Pumpkin is a very thankful vegetable. I love the autumn period when you can find all kinds of varieties in the shops. I like the most ordinary classic in the form of soups baked with vegetables or closing its flavors in jars for the winter. I know there are preparations ready to buy, but I prefer the ones I make. I can choose the ingredients according to my taste and most of all I know what I eat.
How to choose the best ingredients for Pumpkin soup spicy flavor explosion
Pumpkin: take the pumpkins as ordinary as you have. You can use these pumpkins in several ways, and you surely know that it is fresh. I don’t prefer canned pumpkin, although you can use it as you like or don’t have time to peel and cook. Then there will be a faster version of the pumpkin soup spicy flavor explosion.

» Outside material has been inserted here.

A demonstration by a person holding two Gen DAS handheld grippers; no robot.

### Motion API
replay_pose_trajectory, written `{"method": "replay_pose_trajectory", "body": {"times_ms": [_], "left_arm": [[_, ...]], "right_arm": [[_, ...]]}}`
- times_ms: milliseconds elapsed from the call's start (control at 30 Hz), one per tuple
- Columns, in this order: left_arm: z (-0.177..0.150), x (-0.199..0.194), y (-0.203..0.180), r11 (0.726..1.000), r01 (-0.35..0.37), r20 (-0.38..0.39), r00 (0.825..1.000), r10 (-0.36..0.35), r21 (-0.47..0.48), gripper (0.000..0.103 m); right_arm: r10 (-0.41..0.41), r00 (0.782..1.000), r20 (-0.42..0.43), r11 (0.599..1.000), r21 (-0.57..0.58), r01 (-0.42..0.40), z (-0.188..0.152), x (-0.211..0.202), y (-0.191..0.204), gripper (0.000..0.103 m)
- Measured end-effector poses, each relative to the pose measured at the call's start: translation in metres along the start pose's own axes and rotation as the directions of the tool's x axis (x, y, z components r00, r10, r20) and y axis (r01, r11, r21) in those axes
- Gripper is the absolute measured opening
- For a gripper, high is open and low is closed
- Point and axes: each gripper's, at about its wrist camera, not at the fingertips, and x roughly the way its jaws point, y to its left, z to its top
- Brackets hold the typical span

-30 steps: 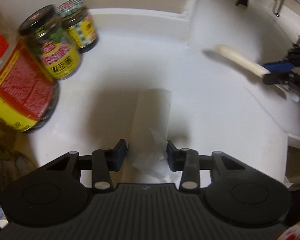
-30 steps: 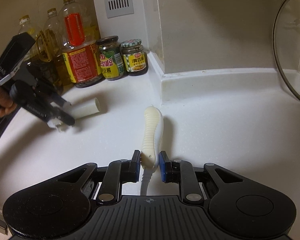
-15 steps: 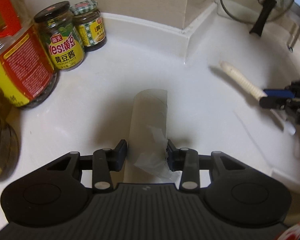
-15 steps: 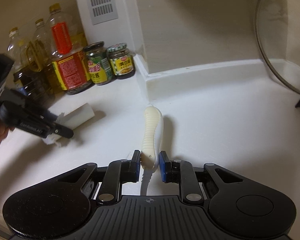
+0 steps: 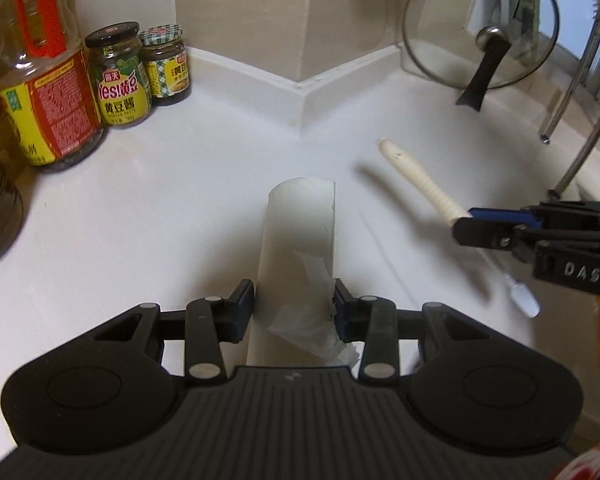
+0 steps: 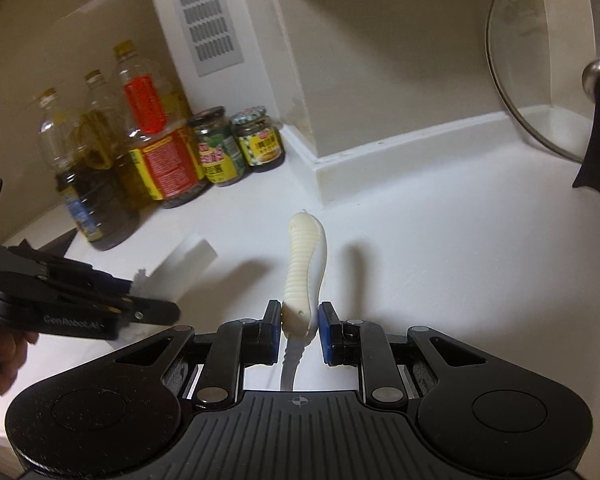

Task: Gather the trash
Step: 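Carry the paper roll and toothbrush down over the trash bin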

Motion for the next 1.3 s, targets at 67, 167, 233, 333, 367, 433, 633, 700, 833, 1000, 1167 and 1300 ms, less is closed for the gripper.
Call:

Potatoes: use the potatoes you like. They will be blended to be suitable for baking and salad dishes that contain less starch.
Parsley: only fresh parsley and preferably not curled. It gives the soup flavor and character. It has a slightly spicy flavor that is very desirable in combination with thyme and sweet pumpkin.
Butter: butter, of course, is unsalted. You can change it to a vegetarian alternative, but only for this coconut oil is suitable, which works well as a substitute for butter.
Sour Cream: Sour cream may or may not be. By adding butter, the soup is very creamy and without cream.

Tips and tricks
- When you use whole pumpkins it’s a piece of cake and you can use them later in the kitchen. These are very valuable additions to salads, but you can also make roasted seeds and have a healthy snack to watch TV
- When you peel the pumpkins, it is worth first cutting them in half like watermelon and then into smaller ones, removing the 8 pieces, and then peeling the vegetable peeler. This is the safest way for me not to lose my finger while peeling it.


Pumpkin soup spicy flavor explosion
Ingredients
- 800 gr of peeled pumpkin
- 200 gr potatoes (optional)
- parsley bundles
- salt and pepper to taste
- a bit of nutmeg
- a bit of cayenne pepper
- 1 onion
- 2 tbsp butter
- 4 tsp sour cream
Instructions
- Clean the pumpkins, turn them and dice them
- Put the pumpkins into a pot and cover them with water. Salt a teaspoon of salt, put the rosemary sprigs.Cook until tender.
- I cook the potatoes separately so that there is not too much starch in the dish because I don't like it.
- Turn the onions and dice them into small cubes, then sauté in butter.
- When the potatoes are boiled, please put them in the cooked pumpkin and continue cooking.Put the glazed onion into the boiling pumpkin.
- Blend all the ingredients and season with spices, salt, pepper, nutmeg, and cayenne pepper.
- Serve with a teaspoon of sour cream and generously sprinkle with chopped parsley.